_What is needed_. Using the records that appear below, write out exactly the lines from the one with "- steps: step number at 30 Hz, one per tuple" through the one with "- Order of the", keeping both end lines.
___ Input records
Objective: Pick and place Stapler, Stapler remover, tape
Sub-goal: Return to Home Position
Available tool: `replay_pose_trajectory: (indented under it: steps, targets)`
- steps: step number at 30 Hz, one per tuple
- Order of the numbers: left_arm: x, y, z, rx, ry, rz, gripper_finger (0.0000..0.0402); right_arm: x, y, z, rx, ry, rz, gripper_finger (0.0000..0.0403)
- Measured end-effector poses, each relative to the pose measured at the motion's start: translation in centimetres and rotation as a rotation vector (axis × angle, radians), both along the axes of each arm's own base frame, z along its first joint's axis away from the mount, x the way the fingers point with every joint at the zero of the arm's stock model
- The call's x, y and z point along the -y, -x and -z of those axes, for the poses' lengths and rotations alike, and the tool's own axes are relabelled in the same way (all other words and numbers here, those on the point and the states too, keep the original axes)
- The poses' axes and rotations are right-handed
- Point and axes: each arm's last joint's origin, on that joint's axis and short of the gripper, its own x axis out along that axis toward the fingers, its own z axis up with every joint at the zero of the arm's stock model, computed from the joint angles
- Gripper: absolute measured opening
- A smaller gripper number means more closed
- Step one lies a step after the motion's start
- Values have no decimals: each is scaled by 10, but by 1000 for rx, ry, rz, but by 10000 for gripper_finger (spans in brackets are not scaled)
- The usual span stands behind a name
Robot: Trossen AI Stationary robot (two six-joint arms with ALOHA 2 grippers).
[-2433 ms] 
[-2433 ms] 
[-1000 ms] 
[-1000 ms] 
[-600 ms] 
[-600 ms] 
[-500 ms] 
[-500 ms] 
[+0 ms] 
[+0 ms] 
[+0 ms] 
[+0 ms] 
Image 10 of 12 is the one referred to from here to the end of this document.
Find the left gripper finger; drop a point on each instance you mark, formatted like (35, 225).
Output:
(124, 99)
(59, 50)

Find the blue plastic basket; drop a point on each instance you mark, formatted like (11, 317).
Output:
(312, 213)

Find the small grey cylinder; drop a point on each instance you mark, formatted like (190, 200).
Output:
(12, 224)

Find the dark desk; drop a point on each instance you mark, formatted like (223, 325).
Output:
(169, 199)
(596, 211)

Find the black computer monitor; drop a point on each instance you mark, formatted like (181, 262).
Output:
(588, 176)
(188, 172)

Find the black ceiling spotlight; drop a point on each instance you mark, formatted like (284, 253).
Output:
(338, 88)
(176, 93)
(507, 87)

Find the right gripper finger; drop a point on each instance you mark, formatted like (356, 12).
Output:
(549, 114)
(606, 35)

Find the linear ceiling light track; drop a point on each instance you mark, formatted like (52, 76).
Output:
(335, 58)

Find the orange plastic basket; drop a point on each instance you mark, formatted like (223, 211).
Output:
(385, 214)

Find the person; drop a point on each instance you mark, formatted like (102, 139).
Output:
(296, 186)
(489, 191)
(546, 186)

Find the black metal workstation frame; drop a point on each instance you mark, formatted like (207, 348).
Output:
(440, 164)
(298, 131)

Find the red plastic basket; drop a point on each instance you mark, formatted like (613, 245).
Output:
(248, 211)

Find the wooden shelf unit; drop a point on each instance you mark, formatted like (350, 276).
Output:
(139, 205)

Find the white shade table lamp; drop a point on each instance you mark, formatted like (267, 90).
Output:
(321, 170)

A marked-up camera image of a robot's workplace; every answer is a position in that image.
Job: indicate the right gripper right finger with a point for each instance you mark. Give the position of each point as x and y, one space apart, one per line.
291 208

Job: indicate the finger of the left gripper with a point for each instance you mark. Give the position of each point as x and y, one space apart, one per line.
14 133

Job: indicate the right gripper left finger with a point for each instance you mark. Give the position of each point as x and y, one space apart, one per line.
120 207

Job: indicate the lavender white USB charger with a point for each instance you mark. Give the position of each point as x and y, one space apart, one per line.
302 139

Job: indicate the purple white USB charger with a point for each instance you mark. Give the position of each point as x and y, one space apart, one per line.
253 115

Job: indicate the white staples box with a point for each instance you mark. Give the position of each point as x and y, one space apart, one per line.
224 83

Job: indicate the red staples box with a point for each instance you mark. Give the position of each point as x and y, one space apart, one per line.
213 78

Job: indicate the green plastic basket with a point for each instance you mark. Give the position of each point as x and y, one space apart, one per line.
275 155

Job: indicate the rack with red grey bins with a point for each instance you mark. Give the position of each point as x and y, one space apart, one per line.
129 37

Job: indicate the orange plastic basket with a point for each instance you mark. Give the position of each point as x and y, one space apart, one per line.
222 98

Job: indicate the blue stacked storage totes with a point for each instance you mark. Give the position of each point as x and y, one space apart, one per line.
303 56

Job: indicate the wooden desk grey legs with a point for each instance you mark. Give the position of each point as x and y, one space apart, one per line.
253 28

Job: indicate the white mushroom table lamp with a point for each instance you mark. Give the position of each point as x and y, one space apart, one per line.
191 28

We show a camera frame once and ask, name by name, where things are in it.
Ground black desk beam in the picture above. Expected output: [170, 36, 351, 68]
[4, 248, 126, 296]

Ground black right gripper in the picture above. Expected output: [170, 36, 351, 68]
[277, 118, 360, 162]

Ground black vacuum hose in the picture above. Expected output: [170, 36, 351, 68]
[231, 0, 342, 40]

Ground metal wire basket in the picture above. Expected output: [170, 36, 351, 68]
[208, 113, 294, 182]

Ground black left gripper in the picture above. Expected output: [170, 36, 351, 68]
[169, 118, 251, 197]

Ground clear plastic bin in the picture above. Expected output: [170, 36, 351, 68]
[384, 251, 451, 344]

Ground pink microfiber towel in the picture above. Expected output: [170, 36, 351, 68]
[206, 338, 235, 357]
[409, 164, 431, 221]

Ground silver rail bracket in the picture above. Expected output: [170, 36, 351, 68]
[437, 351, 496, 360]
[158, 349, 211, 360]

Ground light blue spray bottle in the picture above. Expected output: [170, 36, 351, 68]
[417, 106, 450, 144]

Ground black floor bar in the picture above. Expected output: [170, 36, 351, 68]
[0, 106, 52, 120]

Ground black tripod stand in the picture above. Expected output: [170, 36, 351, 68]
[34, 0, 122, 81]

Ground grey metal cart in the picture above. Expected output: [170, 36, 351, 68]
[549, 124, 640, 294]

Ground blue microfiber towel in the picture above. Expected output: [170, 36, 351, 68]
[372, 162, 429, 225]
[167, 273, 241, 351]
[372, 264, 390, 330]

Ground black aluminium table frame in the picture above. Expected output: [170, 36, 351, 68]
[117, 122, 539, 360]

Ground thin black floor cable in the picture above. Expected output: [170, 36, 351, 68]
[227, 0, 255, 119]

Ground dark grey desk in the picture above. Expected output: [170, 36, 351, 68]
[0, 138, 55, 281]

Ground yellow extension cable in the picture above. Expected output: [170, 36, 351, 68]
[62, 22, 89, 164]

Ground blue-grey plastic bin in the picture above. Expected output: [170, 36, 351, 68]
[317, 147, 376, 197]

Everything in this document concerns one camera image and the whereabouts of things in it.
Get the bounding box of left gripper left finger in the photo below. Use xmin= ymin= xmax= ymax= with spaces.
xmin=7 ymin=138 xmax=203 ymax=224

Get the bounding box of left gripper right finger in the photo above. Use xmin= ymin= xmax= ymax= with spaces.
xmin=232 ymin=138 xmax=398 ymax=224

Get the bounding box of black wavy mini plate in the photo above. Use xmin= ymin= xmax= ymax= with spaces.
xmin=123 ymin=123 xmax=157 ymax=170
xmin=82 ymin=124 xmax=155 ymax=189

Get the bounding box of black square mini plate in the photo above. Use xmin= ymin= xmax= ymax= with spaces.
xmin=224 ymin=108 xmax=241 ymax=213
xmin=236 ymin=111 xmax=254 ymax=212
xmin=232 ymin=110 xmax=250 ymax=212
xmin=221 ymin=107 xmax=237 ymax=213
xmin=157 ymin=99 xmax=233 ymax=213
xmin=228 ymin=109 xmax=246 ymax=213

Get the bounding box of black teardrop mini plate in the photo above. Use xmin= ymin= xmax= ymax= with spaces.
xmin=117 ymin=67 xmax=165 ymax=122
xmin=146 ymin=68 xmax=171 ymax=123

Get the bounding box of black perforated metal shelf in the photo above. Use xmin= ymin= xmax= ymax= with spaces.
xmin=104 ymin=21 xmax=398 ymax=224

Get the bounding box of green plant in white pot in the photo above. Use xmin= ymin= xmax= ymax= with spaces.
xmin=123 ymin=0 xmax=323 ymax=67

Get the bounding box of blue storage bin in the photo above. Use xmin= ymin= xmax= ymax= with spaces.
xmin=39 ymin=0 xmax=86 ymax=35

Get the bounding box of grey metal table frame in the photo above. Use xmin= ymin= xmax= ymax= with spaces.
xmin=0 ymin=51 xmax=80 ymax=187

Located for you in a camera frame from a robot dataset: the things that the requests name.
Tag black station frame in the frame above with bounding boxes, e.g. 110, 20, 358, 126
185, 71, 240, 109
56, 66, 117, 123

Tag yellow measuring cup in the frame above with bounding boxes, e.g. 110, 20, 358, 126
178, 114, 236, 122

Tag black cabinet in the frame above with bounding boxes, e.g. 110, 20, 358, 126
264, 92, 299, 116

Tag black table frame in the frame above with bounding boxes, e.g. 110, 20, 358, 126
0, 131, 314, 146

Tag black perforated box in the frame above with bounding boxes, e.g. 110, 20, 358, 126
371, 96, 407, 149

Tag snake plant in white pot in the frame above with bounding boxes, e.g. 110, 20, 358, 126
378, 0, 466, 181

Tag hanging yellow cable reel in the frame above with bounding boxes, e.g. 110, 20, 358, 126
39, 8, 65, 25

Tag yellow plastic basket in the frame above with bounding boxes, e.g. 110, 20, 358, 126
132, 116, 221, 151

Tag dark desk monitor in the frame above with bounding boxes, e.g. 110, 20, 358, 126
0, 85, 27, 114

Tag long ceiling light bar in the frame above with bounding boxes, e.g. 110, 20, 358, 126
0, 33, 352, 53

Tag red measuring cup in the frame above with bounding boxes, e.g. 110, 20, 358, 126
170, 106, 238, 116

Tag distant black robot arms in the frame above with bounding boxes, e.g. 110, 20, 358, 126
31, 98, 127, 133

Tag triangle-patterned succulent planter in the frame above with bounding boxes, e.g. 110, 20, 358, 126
______
_Task solution_.
- steps: step number at 30 Hz, one per tuple
- Order of the numbers: left_arm: x, y, z, rx, ry, rz, gripper_finger (0.0000..0.0402); right_arm: x, y, z, rx, ry, rz, gripper_finger (0.0000..0.0403)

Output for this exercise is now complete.